**DATA BLOCK**
Start of Block

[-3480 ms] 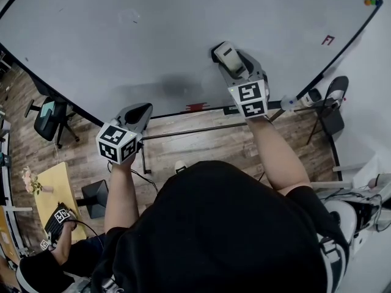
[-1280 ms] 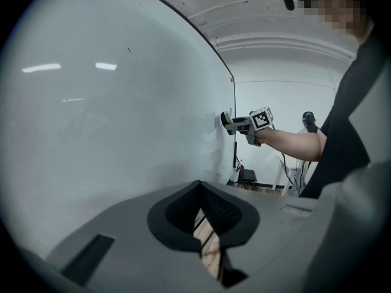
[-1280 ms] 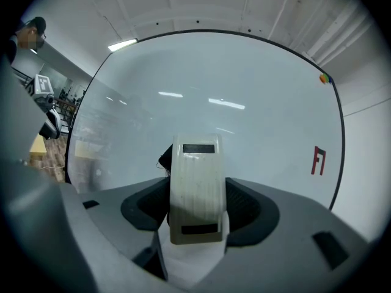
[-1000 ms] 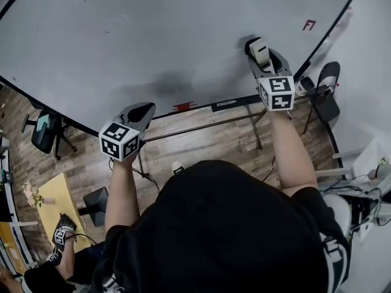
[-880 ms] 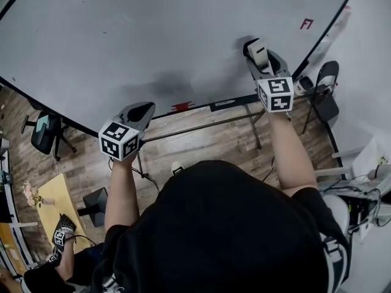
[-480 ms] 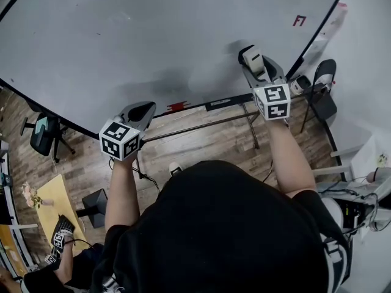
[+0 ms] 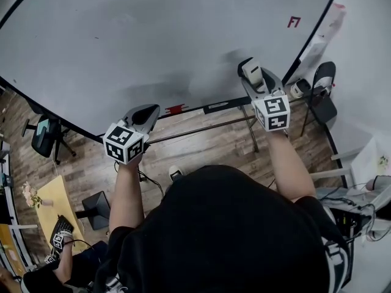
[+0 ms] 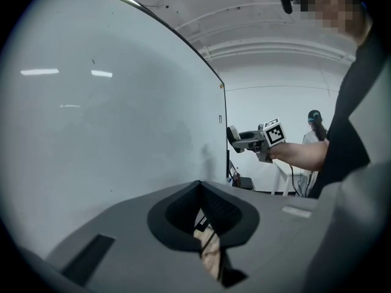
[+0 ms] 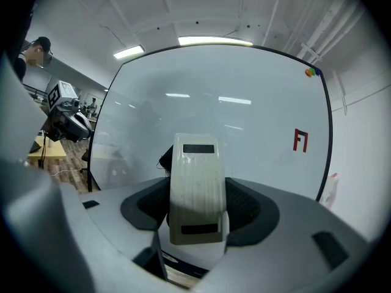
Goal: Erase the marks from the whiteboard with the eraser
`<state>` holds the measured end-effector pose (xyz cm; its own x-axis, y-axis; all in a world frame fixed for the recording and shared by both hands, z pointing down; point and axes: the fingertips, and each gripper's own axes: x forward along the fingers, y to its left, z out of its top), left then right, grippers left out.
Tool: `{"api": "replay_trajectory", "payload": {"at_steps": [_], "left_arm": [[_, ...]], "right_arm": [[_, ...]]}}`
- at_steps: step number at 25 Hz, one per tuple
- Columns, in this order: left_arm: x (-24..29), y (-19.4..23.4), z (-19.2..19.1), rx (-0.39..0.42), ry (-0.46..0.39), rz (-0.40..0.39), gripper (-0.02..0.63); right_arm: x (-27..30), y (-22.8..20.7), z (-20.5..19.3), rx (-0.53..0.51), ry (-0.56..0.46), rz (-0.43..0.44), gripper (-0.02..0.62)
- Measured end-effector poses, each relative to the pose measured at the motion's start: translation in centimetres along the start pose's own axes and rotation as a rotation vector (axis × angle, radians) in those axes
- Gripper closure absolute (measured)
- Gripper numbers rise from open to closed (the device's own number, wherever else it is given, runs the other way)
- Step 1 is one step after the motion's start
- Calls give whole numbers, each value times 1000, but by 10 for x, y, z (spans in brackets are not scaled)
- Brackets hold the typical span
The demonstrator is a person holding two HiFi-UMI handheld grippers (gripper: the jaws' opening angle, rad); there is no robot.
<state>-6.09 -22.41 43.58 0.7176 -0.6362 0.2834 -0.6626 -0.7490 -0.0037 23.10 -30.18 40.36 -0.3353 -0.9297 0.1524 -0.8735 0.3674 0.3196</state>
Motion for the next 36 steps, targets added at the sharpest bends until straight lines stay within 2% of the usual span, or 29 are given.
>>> {"api": "replay_trajectory", "payload": {"at_steps": [11, 18, 36], "left_arm": [[5, -13, -2, -33, -35, 7, 595], [4, -15, 3, -28, -42, 15, 595], [5, -27, -13, -22, 15, 9, 595]], "right_arm": [[-12, 12, -18, 0, 23, 57, 339], [-12, 18, -18, 21, 14, 89, 337], [-11, 26, -38, 90, 36, 133, 337]]}}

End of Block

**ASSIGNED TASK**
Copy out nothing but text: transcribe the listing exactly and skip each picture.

**RESPONSE AREA**
[-3480 ms] 
[-1280 ms] 
[-1280 ms] 
[-1000 ms] 
[-880 ms] 
[-480 ms] 
[+0 ms] 
[+0 ms] 
[+0 ms] 
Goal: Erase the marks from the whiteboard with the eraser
`<state>` holds the measured end-effector pose (xyz cm; its own x-axis, y-axis; all in a world frame fixed for the recording and shared by both hands, z pointing down; point and axes: the fingertips, and each gripper's own axes: x forward along the fingers, y to its left, z out of its top), left then right, grippers left out.
Tool: `{"api": "replay_trajectory", "payload": {"at_steps": [_], "left_arm": [[_, ...]], "right_arm": [[_, ...]]}}`
- at_steps: step number at 25 Hz, one per tuple
- Columns, in this order: left_arm: x (-24..29), y (-19.4..23.4), z (-19.2..19.1), rx (-0.39..0.42), ry (-0.46..0.39), rz (-0.40..0.39), gripper (-0.02..0.63); right_arm: x (-27..30), y (-22.8..20.7), z (-20.5..19.3), rx (-0.53..0.51), ry (-0.56..0.46), rz (-0.43..0.44), gripper (-0.02..0.62)
- Measured end-effector poses, each relative to the pose measured at the motion's start: translation in centimetres along the start pose's own axes and rotation as a rotation vector (axis × angle, radians) in those axes
- Gripper closure absolute (measured)
- Gripper numbers rise from open to closed (the device's own number, wherever else it is given, runs the other way)
- Step 1 is one step after the motion's start
- Calls give whole numbers, each value times 1000, but by 10 for x, y, z (spans in brackets are not scaled)
- Brackets hold the typical span
The demonstrator is a person holding two HiFi-UMI handheld grippers (gripper: the jaws' opening angle, rad); there is no robot.
<state>-6.09 -22.41 43.58 0.7176 -0.6362 0.2834 -0.6626 -0.7490 -0.0037 23.10 -30.18 40.36 -0.3353 -0.9297 0.1524 -0.8735 0.3674 0.3196</state>
Motion for the next 36 steps, targets added at the sharpest bends until straight lines stay within 2% of the usual span, or 29 are given.
>>> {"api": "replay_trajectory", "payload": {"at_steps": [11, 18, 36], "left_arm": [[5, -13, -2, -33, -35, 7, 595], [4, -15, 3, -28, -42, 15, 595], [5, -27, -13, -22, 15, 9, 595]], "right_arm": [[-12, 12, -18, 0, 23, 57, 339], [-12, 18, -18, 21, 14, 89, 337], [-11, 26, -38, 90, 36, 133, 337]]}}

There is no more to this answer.